I can't find Snapchat anywhere on the US stock exchanges as a public company, so I'm assuming that the Fidelity Blue Chip was holding this through the start up market. Are mutual funds allowed to hold companies that are off the US public markets?
Bloomberg suggests that two Fidelity funds hold preferred shares of Snapchat Inc.. Preferred shares hold more in common with bonds than with ordinary stock as they pay a fixed dividend, have lower liquidity, and don't have voting rights. Because of this lower liquidity they are not usually offered for sale on the market.
Whether these funds are allowed to hold such illiquid assets is more a question for their strategy document than the law; it is completely legal for a company to hold a non-marketable interest in another, even if the company is privately held as Snapchat is. The strategy documents governing what the fund is permitted to hold, however, may restrict ownership either banning non-market holdings or restricting the percentage of assets held in illiquid instruments.
Since IPO is very costly, funds like these who look to invest in new companies who have not been through IPO yet are a very good way of taking a diversified position in start-ups.

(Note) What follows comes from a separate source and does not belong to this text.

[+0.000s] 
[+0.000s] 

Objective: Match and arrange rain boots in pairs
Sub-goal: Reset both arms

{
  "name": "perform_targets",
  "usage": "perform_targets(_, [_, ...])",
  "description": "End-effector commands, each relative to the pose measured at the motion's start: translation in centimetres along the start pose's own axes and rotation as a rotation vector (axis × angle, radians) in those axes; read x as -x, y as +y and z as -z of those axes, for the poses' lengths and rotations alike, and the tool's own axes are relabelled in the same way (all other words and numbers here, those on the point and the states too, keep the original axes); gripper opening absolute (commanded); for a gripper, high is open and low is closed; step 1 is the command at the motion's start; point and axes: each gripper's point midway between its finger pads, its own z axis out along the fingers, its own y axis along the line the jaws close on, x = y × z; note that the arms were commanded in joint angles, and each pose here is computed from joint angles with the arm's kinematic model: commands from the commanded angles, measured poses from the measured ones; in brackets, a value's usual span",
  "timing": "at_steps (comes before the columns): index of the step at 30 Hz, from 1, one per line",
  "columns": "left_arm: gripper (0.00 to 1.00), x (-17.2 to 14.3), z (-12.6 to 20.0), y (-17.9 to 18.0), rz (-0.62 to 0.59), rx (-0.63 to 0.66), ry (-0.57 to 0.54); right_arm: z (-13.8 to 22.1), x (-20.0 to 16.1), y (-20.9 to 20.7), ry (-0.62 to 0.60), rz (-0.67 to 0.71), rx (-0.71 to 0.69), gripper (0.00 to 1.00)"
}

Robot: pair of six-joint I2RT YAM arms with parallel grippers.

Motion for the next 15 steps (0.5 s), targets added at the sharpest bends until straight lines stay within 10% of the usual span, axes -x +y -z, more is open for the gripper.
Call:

Since they look to invest directly rather than through the market they are an attractive, low cost way for start-ups to generate funds to grow. The fund deals directly with the owners of the company to buy its shares.
The markdown of the stock value reflects the accounting principle of marking to market (MTM) financial assets that do not have a trade price so as to reflect their fair value. This markdown implies that Fidelity believe that the total NPV of the company's net assets is lower than they had previously calculated. This probably reflects a lack of revenue streams coming into the business in the case of Snapchat.
edit: by the way, since there is no market for start-up "stocks" pre-IPO my heart sinks a little every time I read the title of this question. I'm going to be sad all day now :(.